§ **Work to complete**: From the data below, return all lines holding the string "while".

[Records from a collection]

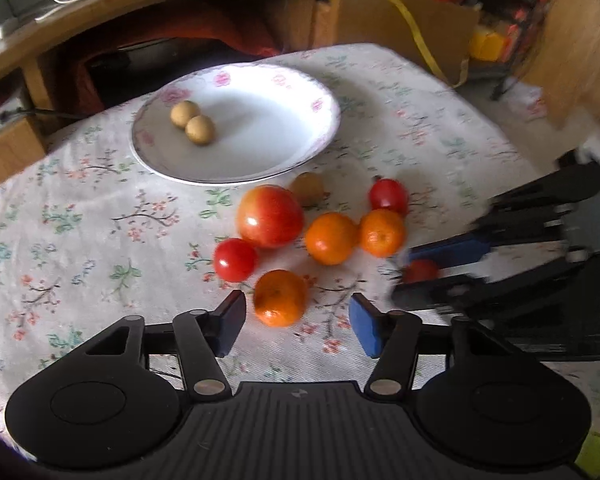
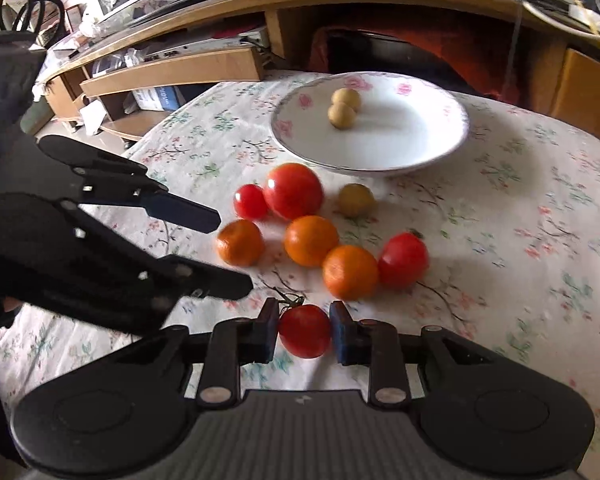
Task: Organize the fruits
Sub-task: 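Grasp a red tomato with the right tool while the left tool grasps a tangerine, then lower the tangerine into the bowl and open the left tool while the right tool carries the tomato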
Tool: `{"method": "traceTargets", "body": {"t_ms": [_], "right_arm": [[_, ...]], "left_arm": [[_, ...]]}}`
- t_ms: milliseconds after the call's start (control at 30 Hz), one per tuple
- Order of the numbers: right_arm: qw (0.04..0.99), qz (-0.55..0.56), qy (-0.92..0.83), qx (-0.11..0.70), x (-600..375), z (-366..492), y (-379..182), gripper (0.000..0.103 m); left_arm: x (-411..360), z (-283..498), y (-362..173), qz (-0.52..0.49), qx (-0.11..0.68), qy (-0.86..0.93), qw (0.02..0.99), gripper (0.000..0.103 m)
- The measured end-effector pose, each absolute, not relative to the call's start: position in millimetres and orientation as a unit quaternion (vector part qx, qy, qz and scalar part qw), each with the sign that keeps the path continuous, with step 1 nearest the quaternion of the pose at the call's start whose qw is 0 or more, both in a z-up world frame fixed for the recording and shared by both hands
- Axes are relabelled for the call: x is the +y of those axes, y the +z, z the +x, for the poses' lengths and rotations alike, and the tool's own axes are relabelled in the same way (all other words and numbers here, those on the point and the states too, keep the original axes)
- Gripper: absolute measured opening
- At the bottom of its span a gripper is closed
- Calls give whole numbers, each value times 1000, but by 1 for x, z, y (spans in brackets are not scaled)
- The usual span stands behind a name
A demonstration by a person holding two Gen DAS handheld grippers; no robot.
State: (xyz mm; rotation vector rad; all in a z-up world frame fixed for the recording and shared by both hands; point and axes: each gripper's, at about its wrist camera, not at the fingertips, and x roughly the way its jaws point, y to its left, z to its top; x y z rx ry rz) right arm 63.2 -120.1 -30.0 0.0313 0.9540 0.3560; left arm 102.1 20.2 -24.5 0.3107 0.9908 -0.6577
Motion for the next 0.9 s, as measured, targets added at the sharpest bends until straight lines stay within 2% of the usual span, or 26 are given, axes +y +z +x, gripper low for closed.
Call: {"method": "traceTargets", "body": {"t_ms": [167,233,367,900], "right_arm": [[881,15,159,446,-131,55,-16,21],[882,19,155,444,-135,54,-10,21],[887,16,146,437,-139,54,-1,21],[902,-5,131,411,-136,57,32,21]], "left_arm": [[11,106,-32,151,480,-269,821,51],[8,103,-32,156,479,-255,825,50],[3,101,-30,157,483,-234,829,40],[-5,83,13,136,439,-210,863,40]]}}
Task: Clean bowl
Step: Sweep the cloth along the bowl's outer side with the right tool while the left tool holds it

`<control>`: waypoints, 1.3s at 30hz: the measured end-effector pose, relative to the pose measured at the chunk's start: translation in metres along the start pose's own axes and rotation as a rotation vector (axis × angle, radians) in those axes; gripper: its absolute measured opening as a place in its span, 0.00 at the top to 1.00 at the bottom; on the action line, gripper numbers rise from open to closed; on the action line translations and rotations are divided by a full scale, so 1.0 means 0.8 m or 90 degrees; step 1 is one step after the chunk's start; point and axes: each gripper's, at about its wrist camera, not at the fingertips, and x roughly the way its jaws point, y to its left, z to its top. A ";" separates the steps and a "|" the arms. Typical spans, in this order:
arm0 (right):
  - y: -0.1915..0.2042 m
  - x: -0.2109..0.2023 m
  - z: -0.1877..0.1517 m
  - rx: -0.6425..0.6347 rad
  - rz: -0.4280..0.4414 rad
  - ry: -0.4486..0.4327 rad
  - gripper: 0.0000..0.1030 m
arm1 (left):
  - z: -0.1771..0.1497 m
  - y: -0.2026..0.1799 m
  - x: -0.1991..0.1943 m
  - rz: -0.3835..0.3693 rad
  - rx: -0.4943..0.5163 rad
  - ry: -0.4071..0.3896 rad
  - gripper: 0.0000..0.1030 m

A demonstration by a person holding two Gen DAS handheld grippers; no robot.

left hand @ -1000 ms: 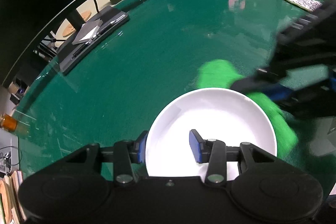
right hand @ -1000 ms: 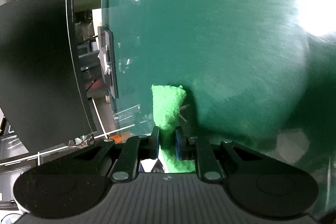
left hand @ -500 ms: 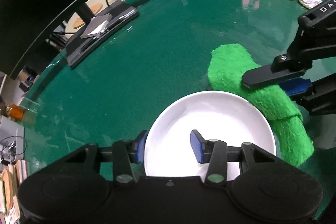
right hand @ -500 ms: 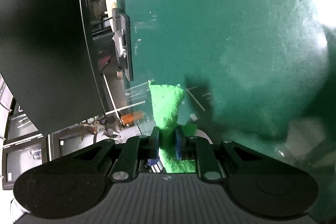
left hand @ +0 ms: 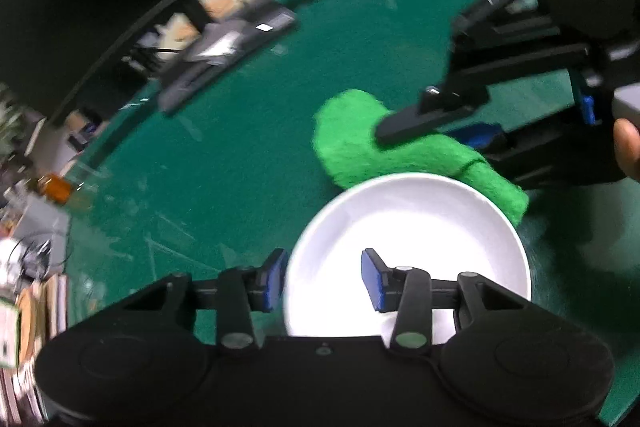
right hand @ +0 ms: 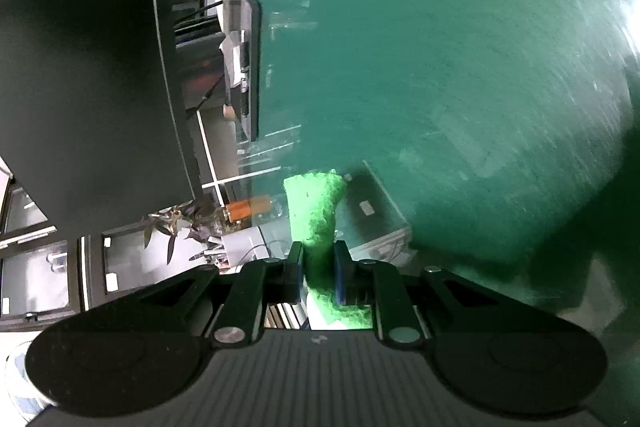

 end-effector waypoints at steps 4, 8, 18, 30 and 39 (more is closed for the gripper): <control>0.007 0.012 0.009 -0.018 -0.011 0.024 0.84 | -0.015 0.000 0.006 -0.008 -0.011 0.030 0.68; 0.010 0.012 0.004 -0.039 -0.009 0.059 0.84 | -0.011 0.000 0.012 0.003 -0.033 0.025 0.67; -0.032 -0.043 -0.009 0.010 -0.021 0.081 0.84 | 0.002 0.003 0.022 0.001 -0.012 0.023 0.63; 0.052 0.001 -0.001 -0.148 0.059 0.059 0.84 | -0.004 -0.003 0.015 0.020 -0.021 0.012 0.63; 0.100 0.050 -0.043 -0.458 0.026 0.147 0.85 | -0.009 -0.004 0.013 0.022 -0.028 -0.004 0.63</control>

§ **Answer to the problem**:
Sub-task: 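Grasp a red tomato with the right tool while the left tool grasps a tangerine, then lower the tangerine into the bowl and open the left tool while the right tool carries the tomato
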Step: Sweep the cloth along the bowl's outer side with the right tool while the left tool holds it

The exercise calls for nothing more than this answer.